Task details
Could the data below be printed out exactly, with the pictures left out?

Information supplied
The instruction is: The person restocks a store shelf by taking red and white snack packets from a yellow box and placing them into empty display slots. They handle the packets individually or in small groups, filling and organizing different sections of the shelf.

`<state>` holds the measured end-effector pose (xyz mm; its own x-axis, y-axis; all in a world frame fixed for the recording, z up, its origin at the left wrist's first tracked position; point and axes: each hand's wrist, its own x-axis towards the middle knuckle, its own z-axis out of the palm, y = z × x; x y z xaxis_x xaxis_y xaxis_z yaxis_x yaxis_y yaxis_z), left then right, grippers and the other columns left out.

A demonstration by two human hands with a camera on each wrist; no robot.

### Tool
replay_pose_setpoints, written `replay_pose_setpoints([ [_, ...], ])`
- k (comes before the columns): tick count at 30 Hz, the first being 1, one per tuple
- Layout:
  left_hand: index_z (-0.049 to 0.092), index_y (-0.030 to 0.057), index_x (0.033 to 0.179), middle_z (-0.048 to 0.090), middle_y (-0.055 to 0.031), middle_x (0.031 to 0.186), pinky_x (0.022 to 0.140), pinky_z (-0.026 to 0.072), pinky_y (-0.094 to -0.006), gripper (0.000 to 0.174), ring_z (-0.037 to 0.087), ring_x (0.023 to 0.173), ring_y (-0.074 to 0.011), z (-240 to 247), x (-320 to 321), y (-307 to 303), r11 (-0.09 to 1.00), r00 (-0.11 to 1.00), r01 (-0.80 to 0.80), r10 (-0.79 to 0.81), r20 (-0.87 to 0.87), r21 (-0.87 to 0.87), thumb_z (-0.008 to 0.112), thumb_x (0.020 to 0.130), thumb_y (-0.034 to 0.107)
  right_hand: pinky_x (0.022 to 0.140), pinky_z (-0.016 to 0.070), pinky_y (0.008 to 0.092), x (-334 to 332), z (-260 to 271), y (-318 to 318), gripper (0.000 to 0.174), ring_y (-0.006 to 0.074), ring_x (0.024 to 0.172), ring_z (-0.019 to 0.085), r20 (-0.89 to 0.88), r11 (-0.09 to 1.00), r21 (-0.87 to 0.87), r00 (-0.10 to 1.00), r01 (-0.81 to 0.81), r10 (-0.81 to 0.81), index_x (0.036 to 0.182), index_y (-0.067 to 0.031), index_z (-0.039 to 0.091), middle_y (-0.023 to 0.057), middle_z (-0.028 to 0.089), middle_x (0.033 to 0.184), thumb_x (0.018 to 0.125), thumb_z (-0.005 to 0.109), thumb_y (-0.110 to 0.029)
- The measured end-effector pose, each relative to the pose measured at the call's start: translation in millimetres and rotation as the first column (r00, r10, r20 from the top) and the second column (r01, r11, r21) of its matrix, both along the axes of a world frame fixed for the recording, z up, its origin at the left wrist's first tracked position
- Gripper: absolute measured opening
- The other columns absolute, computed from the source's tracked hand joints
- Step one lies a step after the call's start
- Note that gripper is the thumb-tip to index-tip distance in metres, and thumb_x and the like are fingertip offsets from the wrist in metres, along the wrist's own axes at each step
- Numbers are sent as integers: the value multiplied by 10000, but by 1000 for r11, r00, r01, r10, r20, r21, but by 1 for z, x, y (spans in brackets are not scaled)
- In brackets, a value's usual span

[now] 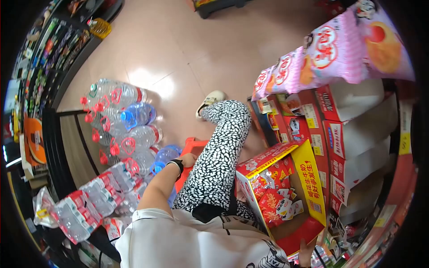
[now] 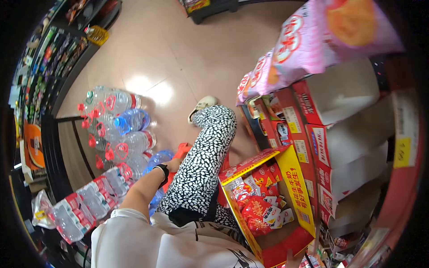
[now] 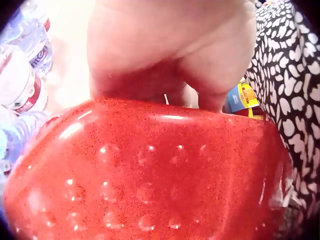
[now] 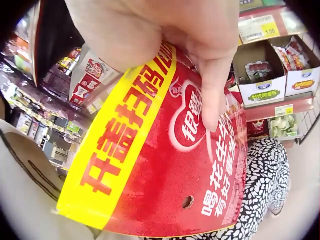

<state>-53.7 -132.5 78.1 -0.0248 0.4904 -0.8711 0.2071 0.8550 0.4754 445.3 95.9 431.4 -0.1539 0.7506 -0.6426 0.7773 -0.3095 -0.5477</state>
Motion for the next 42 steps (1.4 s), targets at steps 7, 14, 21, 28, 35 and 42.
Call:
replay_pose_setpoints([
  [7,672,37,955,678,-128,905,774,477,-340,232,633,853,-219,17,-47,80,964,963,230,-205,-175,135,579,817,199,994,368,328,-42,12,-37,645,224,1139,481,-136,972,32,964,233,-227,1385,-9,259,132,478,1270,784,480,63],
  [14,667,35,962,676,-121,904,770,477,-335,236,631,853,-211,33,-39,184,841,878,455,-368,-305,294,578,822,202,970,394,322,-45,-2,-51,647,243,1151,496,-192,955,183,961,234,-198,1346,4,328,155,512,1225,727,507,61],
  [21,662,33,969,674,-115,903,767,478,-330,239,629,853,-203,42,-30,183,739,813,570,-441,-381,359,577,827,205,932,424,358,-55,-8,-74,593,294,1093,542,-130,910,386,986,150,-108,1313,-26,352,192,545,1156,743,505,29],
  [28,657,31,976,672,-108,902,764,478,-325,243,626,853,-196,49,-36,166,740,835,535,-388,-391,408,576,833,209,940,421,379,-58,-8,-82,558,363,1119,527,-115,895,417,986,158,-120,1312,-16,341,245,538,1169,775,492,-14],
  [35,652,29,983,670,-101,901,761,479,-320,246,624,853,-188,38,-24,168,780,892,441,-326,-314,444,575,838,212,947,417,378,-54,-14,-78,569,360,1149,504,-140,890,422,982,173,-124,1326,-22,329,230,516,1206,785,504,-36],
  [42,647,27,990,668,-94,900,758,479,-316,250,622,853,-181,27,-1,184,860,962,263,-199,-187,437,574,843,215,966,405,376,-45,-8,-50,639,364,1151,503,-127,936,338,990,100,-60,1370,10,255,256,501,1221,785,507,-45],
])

Problem solution
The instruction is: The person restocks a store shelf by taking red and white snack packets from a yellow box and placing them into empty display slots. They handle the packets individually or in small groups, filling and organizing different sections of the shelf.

`<state>` holds the measured end-effector pose (xyz mm; its own x-axis, y-axis; all in a world frame fixed for the recording, z up, its origin at the left wrist's first tracked position; point and axes: each hand's wrist, its own x-axis towards the middle knuckle, its own z-axis out of the palm, y = z × x; x y z xaxis_x xaxis_y xaxis_z yaxis_x yaxis_y yaxis_z), left then right, grippers and the other columns left out.

A demonstration by two human hands with a camera on each wrist; no robot.

### Tool
replay_pose_setpoints, written `replay_pose_setpoints([ [_, ...], ])`
- k (comes before the columns): tick count at 30 Hz, the first being 1, one per tuple
- Layout:
  left_hand: index_z (-0.049 to 0.092), index_y (-0.030 to 0.057), index_x (0.033 to 0.179), middle_z (-0.048 to 0.090), middle_y (-0.055 to 0.031), middle_x (0.031 to 0.186), pinky_x (0.022 to 0.140), pinky_z (-0.026 to 0.072), pinky_y (-0.094 to -0.006), gripper (0.000 to 0.174), ring_z (-0.037 to 0.087), ring_x (0.023 to 0.173), ring_y (-0.074 to 0.011), z (-240 to 247), x (-320 to 321), y (-307 to 303), r11 (-0.09 to 1.00), r00 (-0.11 to 1.00), r01 (-0.80 to 0.80), r10 (-0.79 to 0.81), r20 (-0.87 to 0.87), r21 (-0.87 to 0.87), thumb_z (-0.008 to 0.112), thumb_x (0.020 to 0.130), thumb_y (-0.034 to 0.107)
  right_hand: pinky_x (0.022 to 0.140), pinky_z (-0.016 to 0.070), pinky_y (0.008 to 0.092), x (-334 to 332), z (-260 to 271), y (-318 to 318), gripper (0.000 to 0.174), ring_y (-0.006 to 0.074), ring_x (0.024 to 0.172), ring_z (-0.019 to 0.085), r20 (-0.89 to 0.88), r11 (-0.09 to 1.00), r21 (-0.87 to 0.87), r00 (-0.10 to 1.00), r01 (-0.81 to 0.81), r10 (-0.81 to 0.81), index_x (0.036 to 0.182), index_y (-0.067 to 0.031), index_z (-0.039 to 0.091), middle_y (-0.023 to 0.057), middle_z (-0.028 to 0.089), middle_x (0.033 to 0.184), thumb_x (0.018 to 0.125), thumb_z (-0.005 to 0.109), thumb_y (-0.110 to 0.029)
- The measured end-effector pose, each relative to the pose measured at the call's start: translation in millimetres and rotation as the first column (r00, r10, r20 from the top) and the second column (r01, r11, r21) of its matrix, both along the axes of a world frame fixed for the recording, z up, its origin at the left wrist's first tracked position
- Gripper: absolute measured opening
- The other columns absolute, computed from the source's tracked hand joints
- Step one lies a step after the call's start
- Note that gripper is the thumb-tip to index-tip distance in metres, and thumb_x and the like are fingertip offsets from the wrist in metres, along the wrist's own axes at each step
- Numbers are sent as integers: the value multiplied by 10000, but by 1000 for r11, r00, r01, r10, r20, r21, but by 1 for z, x, y (spans in brackets are not scaled)
- In brackets, a value's usual span

[now] 
[now] 
[now] 
[now] 

<state>-53.7 -132.5 78.1 -0.0248 0.4904 -0.8711 0.2071 0.8550 0.4754 445.3 95.9 431.4 -0.1539 0.7506 -0.6426 0.7773 -0.3095 -0.5477</state>
Motion for the next 42 steps (1.4 s), targets at steps 7, 14, 21, 28, 35 and 42.
Call:
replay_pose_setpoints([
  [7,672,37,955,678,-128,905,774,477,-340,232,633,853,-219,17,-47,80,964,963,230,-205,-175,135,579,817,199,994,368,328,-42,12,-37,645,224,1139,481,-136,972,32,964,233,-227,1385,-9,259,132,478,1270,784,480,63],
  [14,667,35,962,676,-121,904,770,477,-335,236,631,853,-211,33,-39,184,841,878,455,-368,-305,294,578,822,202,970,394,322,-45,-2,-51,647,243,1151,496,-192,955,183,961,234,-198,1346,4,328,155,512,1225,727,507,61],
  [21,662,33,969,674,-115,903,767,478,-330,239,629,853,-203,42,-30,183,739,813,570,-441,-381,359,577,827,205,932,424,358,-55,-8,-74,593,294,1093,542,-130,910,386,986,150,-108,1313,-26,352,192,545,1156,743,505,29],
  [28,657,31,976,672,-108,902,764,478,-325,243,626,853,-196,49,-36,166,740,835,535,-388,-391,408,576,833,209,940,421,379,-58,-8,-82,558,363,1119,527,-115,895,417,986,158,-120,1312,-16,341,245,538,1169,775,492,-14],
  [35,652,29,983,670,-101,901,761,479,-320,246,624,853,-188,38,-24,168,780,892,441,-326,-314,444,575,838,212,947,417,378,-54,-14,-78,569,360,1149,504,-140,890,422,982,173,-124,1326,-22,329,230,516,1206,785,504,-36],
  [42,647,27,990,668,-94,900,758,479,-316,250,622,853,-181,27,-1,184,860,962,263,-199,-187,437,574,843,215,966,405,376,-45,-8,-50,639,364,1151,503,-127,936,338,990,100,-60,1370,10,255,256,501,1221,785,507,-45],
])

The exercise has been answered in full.